I wouldn't build any of Toids designs for music listening. Some of his HT stuff is probably just ok, but not worth the $20 for plans plus the usually high components cost relative to performance.

Heck $20 for simple bass reflex and passive radiator box plans is pretty much a rip off there alone being simple empty boxes of simple rectangular dimensions and a crossover spec sheet. I have way more respect for people selling flatpacks their CNC router made while they were sleeping.

[–] DarrenRoskow@alien.top 1 points 1 year ago

Damn, those Jantzen foil caps cost a fortune at that size. There's so much copper on that board that three different methheads have tried to steal OP's post.

Is this for a 3 or 4-way speaker? As others mentioned, you can break the board into more than one piece by driver. You know which components are for which driver by the outputs, but also generally, there should be segments of the individual networks with one pair of wires from the up / downstream network in and one pair out to a driver.

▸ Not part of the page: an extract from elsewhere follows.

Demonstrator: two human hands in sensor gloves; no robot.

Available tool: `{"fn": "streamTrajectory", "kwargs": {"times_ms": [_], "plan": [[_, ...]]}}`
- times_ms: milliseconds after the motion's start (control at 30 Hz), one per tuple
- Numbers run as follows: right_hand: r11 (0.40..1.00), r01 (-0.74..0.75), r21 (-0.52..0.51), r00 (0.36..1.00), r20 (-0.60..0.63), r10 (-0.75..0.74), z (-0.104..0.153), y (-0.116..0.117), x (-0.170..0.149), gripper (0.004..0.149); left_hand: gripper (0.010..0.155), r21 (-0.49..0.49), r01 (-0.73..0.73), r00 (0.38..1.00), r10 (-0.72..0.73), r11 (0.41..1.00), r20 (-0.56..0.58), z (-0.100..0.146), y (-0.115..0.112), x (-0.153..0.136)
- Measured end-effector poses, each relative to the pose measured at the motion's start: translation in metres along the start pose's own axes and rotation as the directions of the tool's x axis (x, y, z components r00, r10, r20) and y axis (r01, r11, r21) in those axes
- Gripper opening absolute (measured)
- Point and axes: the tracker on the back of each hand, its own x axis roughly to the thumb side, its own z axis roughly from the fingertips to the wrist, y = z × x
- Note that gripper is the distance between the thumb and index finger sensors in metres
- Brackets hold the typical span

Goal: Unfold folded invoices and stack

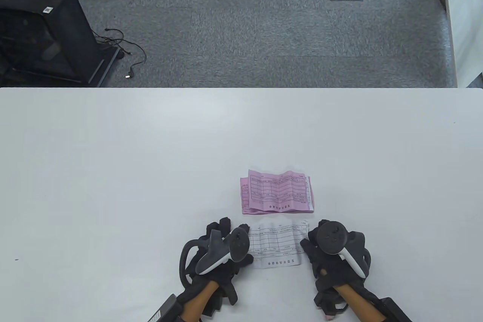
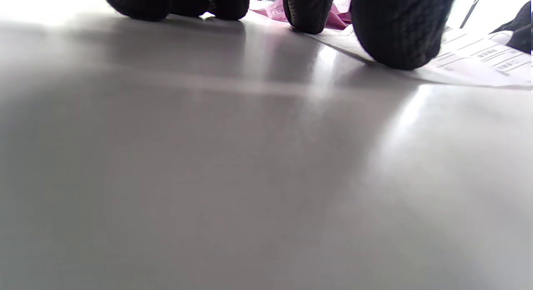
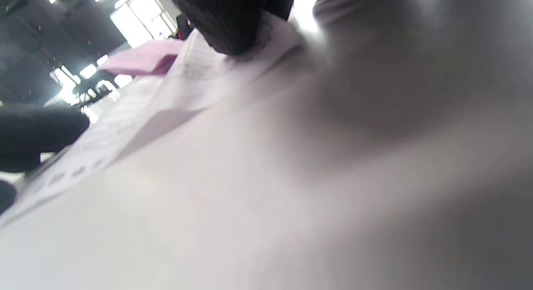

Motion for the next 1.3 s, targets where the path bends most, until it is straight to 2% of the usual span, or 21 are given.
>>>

Since you know where the connections and components connect to each other, you can untangle networks and spread / split the board with some alligator wires to visualize it better. Get some of these: https://www.amazon.com/WGGE-WG-026-Pieces-Colors-Alligator/dp/B06XX25HFX/ and start stretching things across a table. Color coding helps. Use a single wire of a specific color to symbolize each of the drivers and input rails. Also the boots are removeable / swappable and take well to sharpies, so you can mark polarity.